What the task asks
A word-for-word copy of the data is what's wanted, with no pictures.
== == ==
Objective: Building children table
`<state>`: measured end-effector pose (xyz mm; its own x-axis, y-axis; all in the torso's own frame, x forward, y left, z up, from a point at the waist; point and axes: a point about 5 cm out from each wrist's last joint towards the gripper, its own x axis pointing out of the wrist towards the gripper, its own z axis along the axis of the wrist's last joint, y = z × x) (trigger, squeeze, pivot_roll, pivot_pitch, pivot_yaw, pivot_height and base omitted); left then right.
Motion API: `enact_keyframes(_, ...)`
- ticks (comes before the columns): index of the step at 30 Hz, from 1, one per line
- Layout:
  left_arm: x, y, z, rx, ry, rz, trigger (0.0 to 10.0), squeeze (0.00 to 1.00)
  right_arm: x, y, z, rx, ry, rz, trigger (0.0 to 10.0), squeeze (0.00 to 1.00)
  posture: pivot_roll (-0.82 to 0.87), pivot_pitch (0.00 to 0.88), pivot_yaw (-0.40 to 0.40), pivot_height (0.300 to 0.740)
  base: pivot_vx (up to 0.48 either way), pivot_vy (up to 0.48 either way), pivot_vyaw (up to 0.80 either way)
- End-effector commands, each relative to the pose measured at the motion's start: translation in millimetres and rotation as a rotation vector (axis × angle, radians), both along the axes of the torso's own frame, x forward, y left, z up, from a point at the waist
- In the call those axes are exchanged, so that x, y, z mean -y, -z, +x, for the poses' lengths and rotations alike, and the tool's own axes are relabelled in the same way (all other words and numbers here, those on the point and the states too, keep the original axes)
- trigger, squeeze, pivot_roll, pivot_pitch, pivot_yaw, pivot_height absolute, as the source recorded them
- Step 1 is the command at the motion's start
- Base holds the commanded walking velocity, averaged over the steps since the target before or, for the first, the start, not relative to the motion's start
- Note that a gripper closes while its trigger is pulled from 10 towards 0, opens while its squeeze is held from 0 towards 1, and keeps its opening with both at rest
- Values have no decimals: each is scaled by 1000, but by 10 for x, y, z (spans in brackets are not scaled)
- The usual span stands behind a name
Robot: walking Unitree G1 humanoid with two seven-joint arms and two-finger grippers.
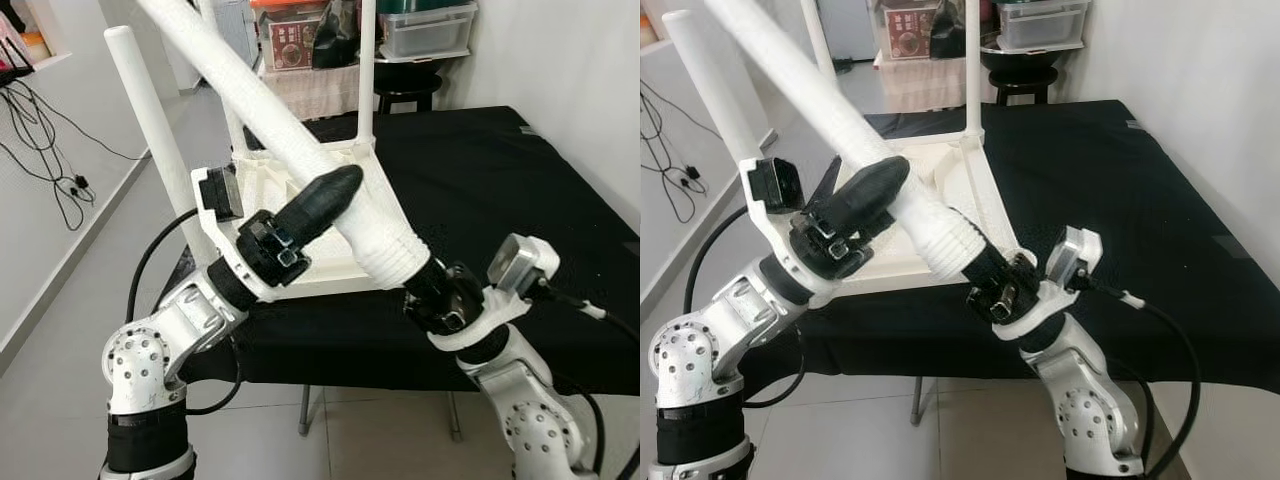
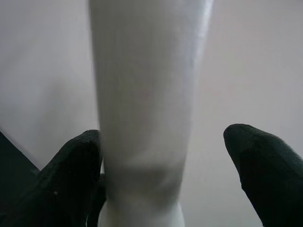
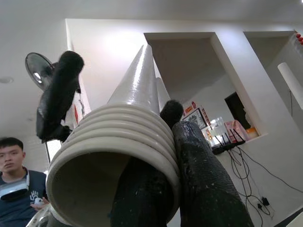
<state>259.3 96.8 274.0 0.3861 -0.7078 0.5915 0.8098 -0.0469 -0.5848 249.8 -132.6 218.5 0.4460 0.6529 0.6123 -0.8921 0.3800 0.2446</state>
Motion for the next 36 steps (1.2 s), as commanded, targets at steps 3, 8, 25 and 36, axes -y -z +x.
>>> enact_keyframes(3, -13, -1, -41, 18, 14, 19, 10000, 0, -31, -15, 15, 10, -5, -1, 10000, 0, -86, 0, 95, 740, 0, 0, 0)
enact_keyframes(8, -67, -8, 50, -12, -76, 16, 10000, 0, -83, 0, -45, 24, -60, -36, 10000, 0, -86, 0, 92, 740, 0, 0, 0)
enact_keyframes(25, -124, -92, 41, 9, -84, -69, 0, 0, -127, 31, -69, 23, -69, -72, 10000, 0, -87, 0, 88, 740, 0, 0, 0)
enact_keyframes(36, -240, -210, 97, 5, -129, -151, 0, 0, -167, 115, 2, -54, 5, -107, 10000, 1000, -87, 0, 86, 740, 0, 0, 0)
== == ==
Task response
Objective: Building children table
`<state>`: measured end-effector pose (xyz mm; its own x-axis, y-axis; all in the torso's own frame, x forward, y left, z up, from a point at the waist; point and axes: a point about 5 cm out from each wrist's last joint towards the gripper, its own x axis pointing out of the wrist towards the gripper, its own z axis along the axis of the wrist's last joint, y = z × x) (trigger, squeeze, pivot_roll, pivot_pitch, pivot_yaw, pivot_height and base omitted); left then right.
Motion API: `enact_keyframes(_, ...)`
- ticks (comes before the columns): index of the step at 30 Hz, from 1, one per line
- Layout:
  left_arm: x, y, z, rx, ry, rz, trigger (0.0 to 10.0), squeeze (0.00 to 1.00)
  right_arm: x, y, z, rx, ry, rz, trigger (0.0 to 10.0), squeeze (0.00 to 1.00)
  posture: pivot_roll (-0.82 to 0.87), pivot_pitch (0.00 to 0.88), pivot_yaw (-0.40 to 0.40), pivot_height (0.300 to 0.740)
  base: pivot_vx (up to 0.48 either way), pivot_vy (up to 0.48 either way), pivot_vyaw (up to 0.80 either way)
- End-effector commands, each relative to the pose measured at the motion's start: translation in millimetres and rotation as a rotation vector (axis × angle, radians), both along the axes of the torso's own frame, x forward, y left, z up, from a point at the waist
- In the call those axes are exchanged, so that x, y, z mean -y, -z, +x, for the poses' lengths and rotations alike, and the tool's own axes are relabelled in the same way (all other words and numbers here, those on the point and the states too, keep the original axes)
- trigger, squeeze, pivot_roll, pivot_pitch, pivot_yaw, pivot_height absolute, as the source recorded them
- Step 1 is the command at the motion's start
- Base holds the commanded walking velocity, averaged over the steps since the target before or, for the first, the start, not relative to the motion's start
- Note that a gripper closes while its trigger is pulled from 10 towards 0, opens while its squeeze is held from 0 towards 1, and keeps its opening with both at rest
- Values have no decimals: each is scaled by 1000, but by 10 for x, y, z (spans in brackets are not scaled)
- The usual span stands behind a name
Robot: walking Unitree G1 humanoid with two seven-joint arms and two-finger grippers.
<state>259.3 96.8 274.0 0.3861 -0.7078 0.5915 0.8098 -0.0469 -0.5848 249.8 -132.6 218.5 0.4460 0.6529 0.6123 -0.8921 0.3800 0.2446</state>
Motion for the next 36 steps (1.2 s), as commanded, targets at steps 3, 8, 25 and 36, axes -y -z +x.
>>> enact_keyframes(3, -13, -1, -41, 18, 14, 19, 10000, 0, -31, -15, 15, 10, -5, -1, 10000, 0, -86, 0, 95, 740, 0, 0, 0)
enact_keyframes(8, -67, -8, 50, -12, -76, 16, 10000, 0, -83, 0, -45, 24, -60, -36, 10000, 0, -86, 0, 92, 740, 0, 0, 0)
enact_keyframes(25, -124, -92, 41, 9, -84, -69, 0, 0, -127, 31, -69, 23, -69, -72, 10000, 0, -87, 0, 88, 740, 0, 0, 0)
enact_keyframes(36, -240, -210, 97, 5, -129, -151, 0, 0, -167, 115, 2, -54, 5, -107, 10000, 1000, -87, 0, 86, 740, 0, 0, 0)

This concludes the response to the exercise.